-- EXERCISE DETAILS --
There are pictures in the records below; leave them out and set down exactly the lines from the one holding "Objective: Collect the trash" through the one holding "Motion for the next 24".

Items from a dataset
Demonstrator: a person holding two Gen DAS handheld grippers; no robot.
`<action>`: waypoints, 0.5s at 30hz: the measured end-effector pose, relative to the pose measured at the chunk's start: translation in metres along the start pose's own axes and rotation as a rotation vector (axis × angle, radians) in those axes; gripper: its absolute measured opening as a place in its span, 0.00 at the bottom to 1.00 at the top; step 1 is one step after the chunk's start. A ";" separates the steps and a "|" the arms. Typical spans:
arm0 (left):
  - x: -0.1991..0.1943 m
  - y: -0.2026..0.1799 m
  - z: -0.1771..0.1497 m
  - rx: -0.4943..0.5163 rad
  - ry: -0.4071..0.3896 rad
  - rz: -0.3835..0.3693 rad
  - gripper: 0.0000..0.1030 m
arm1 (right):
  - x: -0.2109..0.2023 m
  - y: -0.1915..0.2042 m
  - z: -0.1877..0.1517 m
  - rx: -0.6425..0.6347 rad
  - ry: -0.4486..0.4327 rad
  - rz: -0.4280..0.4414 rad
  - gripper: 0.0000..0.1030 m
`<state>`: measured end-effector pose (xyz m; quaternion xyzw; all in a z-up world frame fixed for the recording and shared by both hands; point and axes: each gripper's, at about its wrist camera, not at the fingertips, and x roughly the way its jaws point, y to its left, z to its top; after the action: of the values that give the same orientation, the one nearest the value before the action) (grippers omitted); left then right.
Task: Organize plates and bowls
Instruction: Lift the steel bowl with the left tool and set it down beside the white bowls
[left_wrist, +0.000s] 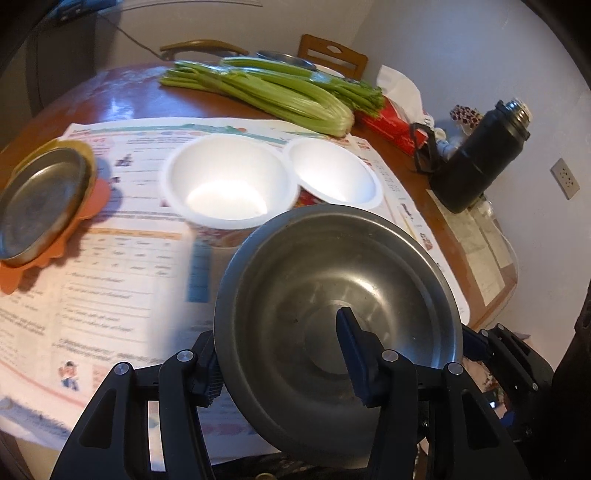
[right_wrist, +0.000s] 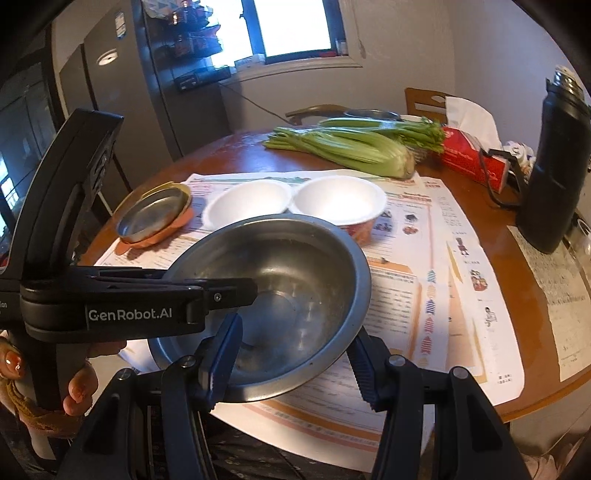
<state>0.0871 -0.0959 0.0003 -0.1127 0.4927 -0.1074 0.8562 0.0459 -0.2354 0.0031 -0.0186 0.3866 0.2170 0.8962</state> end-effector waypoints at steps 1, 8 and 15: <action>-0.002 0.002 -0.001 0.000 -0.004 0.005 0.53 | 0.000 0.003 0.000 -0.005 0.000 0.003 0.54; -0.007 0.026 -0.008 -0.026 -0.004 0.034 0.53 | 0.011 0.025 -0.003 -0.035 0.019 0.029 0.55; 0.002 0.045 -0.015 -0.055 0.013 0.060 0.53 | 0.027 0.040 -0.007 -0.055 0.045 0.034 0.55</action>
<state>0.0787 -0.0551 -0.0221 -0.1207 0.5042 -0.0691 0.8523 0.0417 -0.1900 -0.0154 -0.0417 0.4009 0.2424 0.8825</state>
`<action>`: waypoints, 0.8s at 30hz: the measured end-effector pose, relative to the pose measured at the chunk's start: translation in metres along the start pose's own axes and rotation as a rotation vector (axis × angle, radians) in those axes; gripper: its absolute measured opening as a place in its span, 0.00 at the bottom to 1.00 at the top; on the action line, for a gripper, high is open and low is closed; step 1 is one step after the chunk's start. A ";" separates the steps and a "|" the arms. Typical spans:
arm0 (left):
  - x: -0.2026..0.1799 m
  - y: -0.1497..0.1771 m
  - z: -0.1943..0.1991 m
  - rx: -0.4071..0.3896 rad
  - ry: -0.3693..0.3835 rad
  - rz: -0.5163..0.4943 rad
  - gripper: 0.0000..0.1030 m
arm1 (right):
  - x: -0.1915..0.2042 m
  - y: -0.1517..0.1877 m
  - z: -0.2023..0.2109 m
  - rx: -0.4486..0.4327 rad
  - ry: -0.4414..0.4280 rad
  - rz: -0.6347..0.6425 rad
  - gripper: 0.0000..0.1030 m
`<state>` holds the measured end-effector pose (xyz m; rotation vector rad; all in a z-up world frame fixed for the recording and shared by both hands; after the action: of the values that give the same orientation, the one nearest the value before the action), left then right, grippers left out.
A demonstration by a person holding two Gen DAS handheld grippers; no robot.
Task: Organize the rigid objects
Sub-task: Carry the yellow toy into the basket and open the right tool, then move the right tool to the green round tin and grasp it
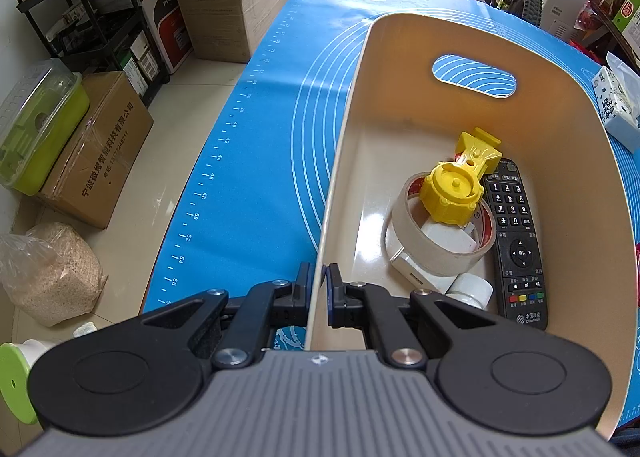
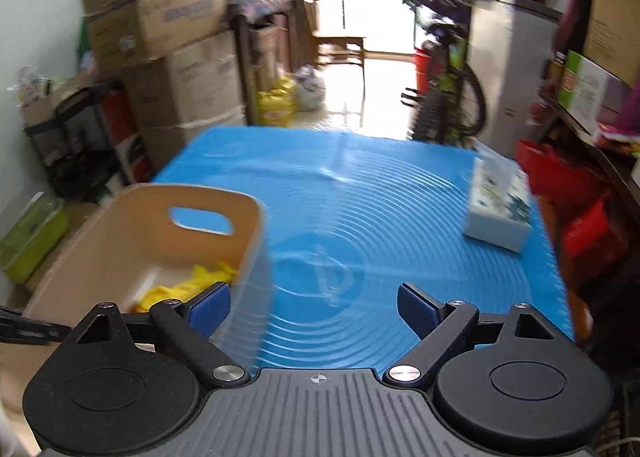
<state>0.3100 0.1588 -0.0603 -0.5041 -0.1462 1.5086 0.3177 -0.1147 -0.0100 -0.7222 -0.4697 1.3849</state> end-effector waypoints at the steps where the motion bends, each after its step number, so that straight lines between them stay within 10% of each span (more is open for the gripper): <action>1: 0.000 0.000 0.000 0.000 0.000 0.000 0.08 | -0.004 0.004 -0.005 0.018 0.009 0.002 0.88; 24: 0.002 0.001 0.001 0.001 0.000 0.001 0.09 | 0.013 0.072 -0.080 0.216 -0.024 0.152 0.83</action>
<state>0.3086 0.1611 -0.0603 -0.5037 -0.1454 1.5099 0.3232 -0.1143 -0.1180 -0.5740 -0.2825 1.5614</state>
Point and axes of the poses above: each gripper's, at about its wrist camera, not at the fingertips, and z roughly against the way its jaws point, x to its left, y to its underside, the point moved 4 cm from there along -z, roughly the way its jaws point, and after that the axes turned 14 degrees about y, right-handed, at the moved point
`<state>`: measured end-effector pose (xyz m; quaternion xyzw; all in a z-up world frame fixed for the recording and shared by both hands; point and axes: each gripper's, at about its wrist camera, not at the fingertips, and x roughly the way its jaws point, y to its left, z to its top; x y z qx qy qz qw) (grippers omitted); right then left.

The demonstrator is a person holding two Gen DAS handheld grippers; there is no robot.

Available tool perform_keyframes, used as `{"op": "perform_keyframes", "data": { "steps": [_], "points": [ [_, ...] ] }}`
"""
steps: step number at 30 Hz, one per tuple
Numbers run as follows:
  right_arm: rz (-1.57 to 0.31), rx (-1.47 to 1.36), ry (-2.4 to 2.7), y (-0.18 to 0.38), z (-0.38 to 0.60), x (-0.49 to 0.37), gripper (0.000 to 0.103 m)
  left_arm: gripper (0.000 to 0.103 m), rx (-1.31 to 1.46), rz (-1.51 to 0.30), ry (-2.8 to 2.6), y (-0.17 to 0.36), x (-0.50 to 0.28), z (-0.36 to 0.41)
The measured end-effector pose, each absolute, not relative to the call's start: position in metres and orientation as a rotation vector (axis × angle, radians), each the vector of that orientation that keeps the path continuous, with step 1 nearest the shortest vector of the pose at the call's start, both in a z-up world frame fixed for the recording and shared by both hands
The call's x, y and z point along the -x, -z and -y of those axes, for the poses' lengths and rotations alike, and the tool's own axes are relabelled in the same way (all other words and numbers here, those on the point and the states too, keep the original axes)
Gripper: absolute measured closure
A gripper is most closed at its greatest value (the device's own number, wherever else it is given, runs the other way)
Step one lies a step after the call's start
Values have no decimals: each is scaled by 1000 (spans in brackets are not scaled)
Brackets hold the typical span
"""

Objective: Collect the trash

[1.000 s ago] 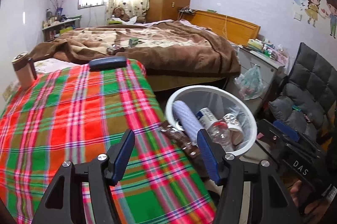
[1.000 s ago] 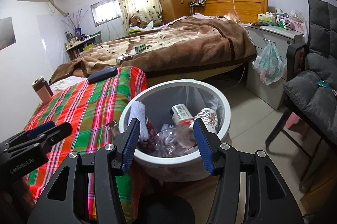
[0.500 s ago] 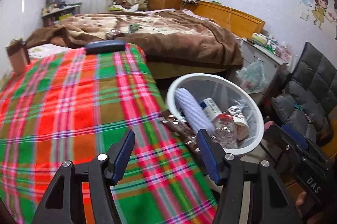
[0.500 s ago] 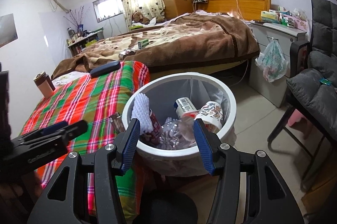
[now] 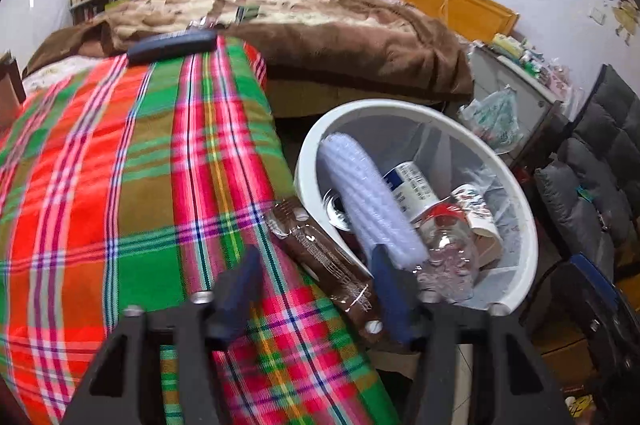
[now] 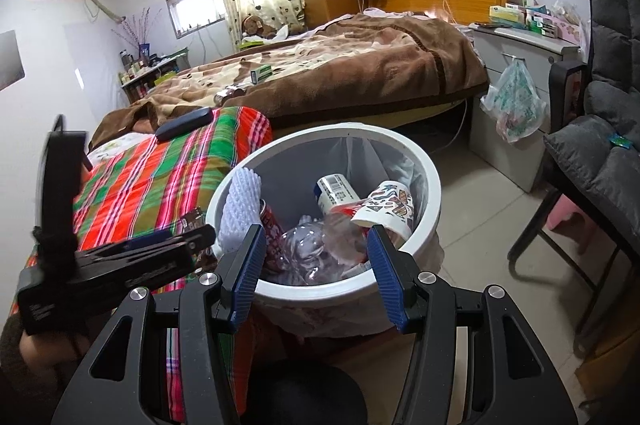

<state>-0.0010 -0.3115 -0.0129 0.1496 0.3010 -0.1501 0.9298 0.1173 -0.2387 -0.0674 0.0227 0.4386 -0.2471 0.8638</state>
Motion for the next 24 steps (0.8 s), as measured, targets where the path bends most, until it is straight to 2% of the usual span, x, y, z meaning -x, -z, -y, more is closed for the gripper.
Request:
{"op": "perform_keyframes", "data": {
  "steps": [2,3,7,16,24],
  "points": [
    [-616,-304,302,13,311,1,49,65,-71,-910,508,68,-117,241],
    [-618,-304,302,13,311,1,49,74,-71,-908,510,68,-117,241],
    [-618,-319,297,14,315,1,49,92,-70,-890,508,64,-115,242],
    [-603,-337,316,12,324,7,49,94,-81,-783,623,35,-97,265],
    [-587,-351,348,9,332,11,49,93,-103,-763,698,28,-97,287]
  ]
}}
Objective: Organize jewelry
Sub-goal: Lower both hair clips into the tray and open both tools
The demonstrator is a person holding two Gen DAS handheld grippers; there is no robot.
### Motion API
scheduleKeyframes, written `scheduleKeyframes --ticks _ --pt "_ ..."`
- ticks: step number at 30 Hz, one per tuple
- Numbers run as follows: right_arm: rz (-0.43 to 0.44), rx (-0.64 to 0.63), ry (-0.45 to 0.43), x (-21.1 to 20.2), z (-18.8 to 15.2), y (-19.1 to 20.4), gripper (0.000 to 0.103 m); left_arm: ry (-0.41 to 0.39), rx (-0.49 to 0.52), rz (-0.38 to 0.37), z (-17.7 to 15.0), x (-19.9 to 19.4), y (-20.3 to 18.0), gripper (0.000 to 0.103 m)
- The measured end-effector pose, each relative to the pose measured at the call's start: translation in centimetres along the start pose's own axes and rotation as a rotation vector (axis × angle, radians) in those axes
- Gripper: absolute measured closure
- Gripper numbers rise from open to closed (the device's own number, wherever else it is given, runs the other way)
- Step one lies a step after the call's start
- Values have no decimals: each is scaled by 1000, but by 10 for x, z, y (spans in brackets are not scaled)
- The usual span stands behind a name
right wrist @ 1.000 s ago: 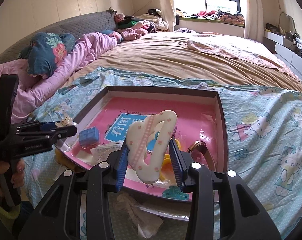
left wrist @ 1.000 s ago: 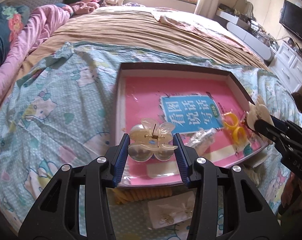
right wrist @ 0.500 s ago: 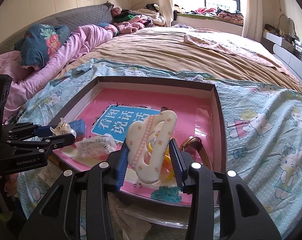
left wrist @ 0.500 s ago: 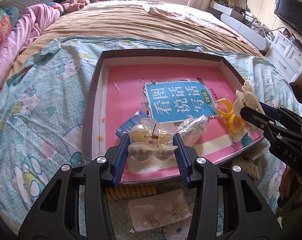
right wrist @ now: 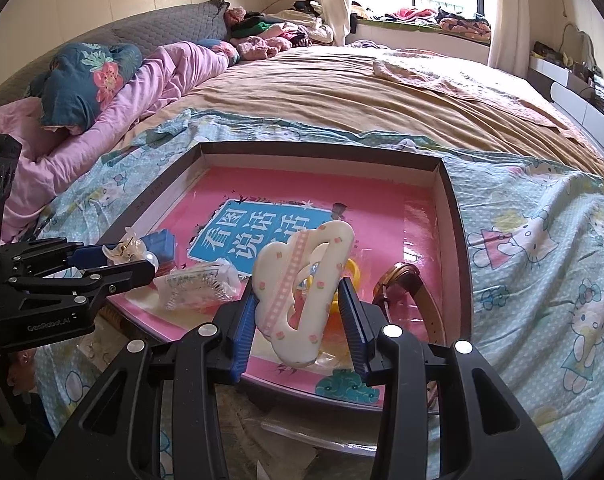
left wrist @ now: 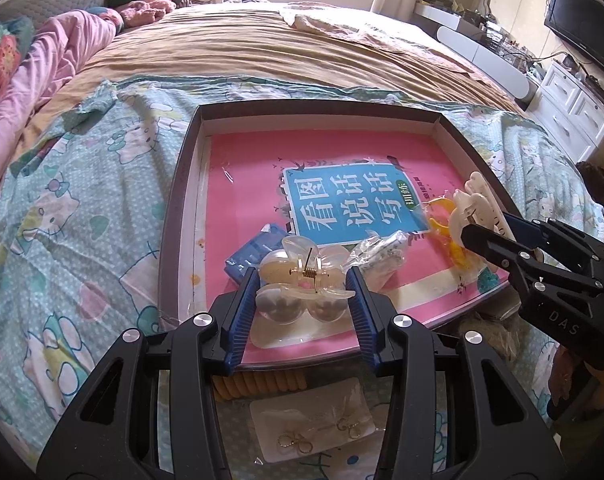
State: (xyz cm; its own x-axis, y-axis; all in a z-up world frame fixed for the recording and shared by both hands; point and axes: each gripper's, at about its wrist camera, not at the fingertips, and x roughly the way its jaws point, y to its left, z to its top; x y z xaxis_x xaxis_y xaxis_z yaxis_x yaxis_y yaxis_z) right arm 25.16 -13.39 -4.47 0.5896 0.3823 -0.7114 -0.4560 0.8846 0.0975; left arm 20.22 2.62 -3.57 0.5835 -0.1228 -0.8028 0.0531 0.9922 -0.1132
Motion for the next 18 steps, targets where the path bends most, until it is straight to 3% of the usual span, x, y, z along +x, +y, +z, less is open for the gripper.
scheduleKeyframes --ticks 8,18 --pt "1 17 4 -1 -2 -2 64 -3 1 -3 1 -1 -1 64" --pt "2 33 -30 -16 0 -5 44 -16 -3 -2 2 -7 1 60"
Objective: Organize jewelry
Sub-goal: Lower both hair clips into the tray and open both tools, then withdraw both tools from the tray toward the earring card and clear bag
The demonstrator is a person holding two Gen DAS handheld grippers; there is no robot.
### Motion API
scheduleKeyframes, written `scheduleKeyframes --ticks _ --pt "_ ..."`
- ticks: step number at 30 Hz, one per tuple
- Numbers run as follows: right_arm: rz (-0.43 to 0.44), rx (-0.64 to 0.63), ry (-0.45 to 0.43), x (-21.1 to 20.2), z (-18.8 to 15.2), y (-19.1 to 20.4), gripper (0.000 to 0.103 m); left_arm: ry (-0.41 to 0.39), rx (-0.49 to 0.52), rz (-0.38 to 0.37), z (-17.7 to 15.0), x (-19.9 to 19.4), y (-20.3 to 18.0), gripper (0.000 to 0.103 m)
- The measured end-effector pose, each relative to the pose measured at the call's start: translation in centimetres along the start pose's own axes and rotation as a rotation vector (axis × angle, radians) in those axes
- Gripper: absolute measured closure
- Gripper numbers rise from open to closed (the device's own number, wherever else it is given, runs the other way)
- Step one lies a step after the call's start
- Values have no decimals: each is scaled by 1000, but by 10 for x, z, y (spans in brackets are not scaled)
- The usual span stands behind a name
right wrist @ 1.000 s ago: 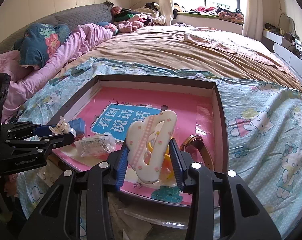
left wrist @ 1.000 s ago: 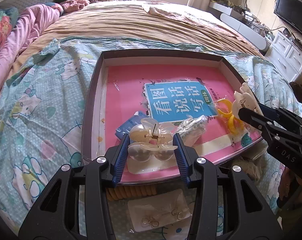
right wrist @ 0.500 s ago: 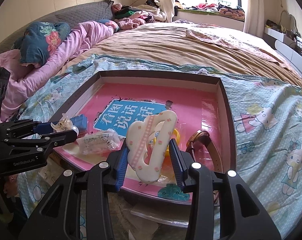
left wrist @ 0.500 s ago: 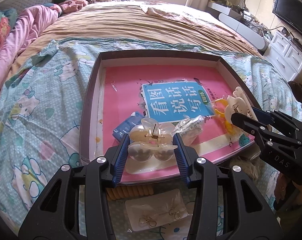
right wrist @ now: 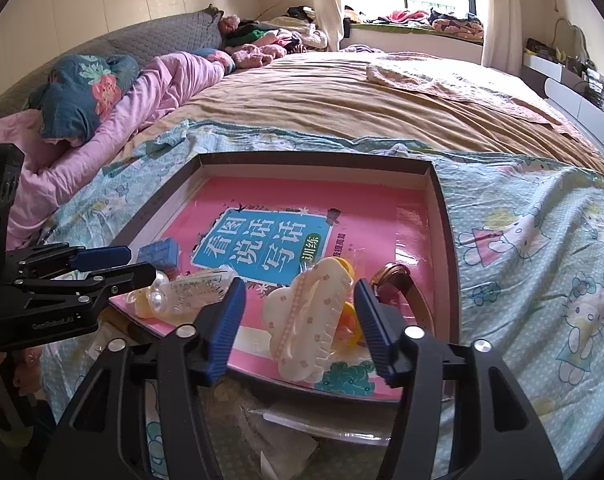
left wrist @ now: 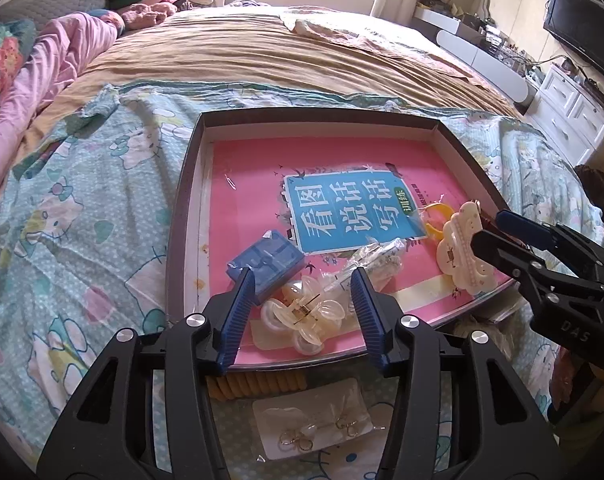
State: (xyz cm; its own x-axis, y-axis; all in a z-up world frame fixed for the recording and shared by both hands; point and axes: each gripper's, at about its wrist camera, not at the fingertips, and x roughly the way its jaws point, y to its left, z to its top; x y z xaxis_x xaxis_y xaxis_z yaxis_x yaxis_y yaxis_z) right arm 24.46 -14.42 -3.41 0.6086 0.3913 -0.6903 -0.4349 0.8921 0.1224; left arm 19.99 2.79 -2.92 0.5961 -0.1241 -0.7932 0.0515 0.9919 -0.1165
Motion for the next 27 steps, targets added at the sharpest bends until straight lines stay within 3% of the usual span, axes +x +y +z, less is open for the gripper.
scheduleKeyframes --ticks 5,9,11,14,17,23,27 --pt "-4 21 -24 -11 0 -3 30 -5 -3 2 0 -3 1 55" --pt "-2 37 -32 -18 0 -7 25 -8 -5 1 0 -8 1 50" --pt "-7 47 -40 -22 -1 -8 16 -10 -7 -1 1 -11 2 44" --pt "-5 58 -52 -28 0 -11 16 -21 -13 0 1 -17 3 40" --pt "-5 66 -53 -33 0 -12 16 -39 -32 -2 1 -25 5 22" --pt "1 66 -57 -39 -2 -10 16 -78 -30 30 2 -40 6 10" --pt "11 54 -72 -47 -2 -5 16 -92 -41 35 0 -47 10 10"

-- EXERCISE RESPONSE --
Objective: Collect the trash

[1.000 s ago] 
[1.000 s ago] 
[0.500 s ago] 
[0.500 s ago] 
[now] 
[now] 

<state>-0.0010 -0.3115 -0.0129 0.1496 0.3010 -0.1501 0.9298 0.1173 -0.2387 -0.0674 0.0227 0.4386 -0.2471 0.8638</state>
Motion for the next 24 steps (0.8 s), as measured, targets where the path bends most, until it is straight to 2% of the usual span, x, y, z meaning -x, -z, -y, more is closed for the gripper.

Here the answer is complete.